Самостоятельно снизить это бревно не удается».
«.. Вот уже несколько лет я неудержимо хочу обладать гипнозом».
«...Теперь за дело. Значит, так. Как бы ни было трудно и неприятно, на
танцы — только трезвым».
Видите, как тяжело парню, какая целеустремленность. Он прочел пару книжек
Леви и решил, как он пишет, овладеть самоусовершенствованием, прислал мне свой
дневник для ознакомления и указаний.
Пять раз в жизни я писал письма авторам, поразившим меня своим талантом и
человечностью. Преисполненный благодарности, просил о немногом: дочитать мое
письмо до конца, если можно, ответить хоть парой слов...
Из этих писем четыре остались без ответа. Осведомившись по случаю о судьбе
одного, узнал, что оно полетело в мусорную корзину нераспечатанным. Было очень
обидно. Лишь много лет спустя выяснилось, что любимый мой автор не вскрывал
писем от читателей принципиально. Они мешали ему работать. Человек огненный,
безмерно отзывчивый, он себя знал: развернешь — пиши пропало, подставишься
любой отраве, начнешь отвечать, не на бумаге, так мысленно. Делать что-либо,
экономя себя, он не умел. Надо было дописать задуманное, он догорал...
На одно получил ответ. С любезностью, сдобренной ошибками правописания, мой
кумир благодарил меня за понимание его исключительной занятости и подтверждал,
что на все вопросы, мною задаваемые, и сверх того, можно найти исчерпывающие
ответы в его сочинениях. Неприличная описка, размашистый автограф.
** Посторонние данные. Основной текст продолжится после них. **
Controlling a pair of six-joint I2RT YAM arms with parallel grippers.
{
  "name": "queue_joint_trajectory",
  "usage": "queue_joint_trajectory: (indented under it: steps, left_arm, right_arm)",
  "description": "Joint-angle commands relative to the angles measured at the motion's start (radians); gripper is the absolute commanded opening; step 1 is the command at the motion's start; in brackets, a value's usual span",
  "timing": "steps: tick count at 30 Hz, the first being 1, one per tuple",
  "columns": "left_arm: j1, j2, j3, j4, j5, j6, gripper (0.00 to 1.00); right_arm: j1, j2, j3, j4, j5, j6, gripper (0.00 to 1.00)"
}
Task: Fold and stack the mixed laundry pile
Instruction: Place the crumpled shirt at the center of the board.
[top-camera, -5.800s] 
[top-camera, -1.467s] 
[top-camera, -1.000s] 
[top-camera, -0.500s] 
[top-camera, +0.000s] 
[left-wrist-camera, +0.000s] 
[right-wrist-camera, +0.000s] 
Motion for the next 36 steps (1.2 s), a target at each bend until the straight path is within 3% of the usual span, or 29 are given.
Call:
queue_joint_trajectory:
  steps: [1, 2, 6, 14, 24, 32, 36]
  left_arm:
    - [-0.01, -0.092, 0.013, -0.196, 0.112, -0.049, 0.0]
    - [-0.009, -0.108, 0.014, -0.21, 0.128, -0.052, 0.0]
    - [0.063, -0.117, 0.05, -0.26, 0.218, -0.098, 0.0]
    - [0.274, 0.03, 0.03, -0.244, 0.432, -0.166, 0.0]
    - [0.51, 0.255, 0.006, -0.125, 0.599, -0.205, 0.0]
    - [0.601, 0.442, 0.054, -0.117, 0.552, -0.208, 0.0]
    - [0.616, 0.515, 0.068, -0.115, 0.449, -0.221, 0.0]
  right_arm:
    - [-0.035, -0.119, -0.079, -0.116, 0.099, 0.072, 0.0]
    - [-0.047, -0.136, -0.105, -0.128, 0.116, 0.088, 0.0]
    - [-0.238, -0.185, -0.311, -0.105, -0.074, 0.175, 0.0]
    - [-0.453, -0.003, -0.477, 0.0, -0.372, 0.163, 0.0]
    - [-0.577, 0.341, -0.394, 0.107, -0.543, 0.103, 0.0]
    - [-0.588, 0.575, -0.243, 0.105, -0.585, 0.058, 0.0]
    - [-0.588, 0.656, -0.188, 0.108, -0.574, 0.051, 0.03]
Узнал позже — в доме у него было нечто вроде филиала психолечебницы.
Тяжелобольная жена, двое дефективных детей.
Еще одно письмо к знаменитости переписывал не единожды, присовокупляя
новорожденную поэму (адресат — прекрасный поэт); перечитывал, устыжался, рвал
на клочки, писал снова. Вышло, наконец, так гениально, что об отправлении не
могло быть и речи. Не помышлял тогда, что через несколько лет у нас состоится
встреча по его надобности. Совсем другой человек оказался передо мной,
непохожий на того, которого я так обожал, принимая его и его писания за одно.
Не хуже и не лучше, просто иной.
Я уже начинал догадываться, что это закономерность.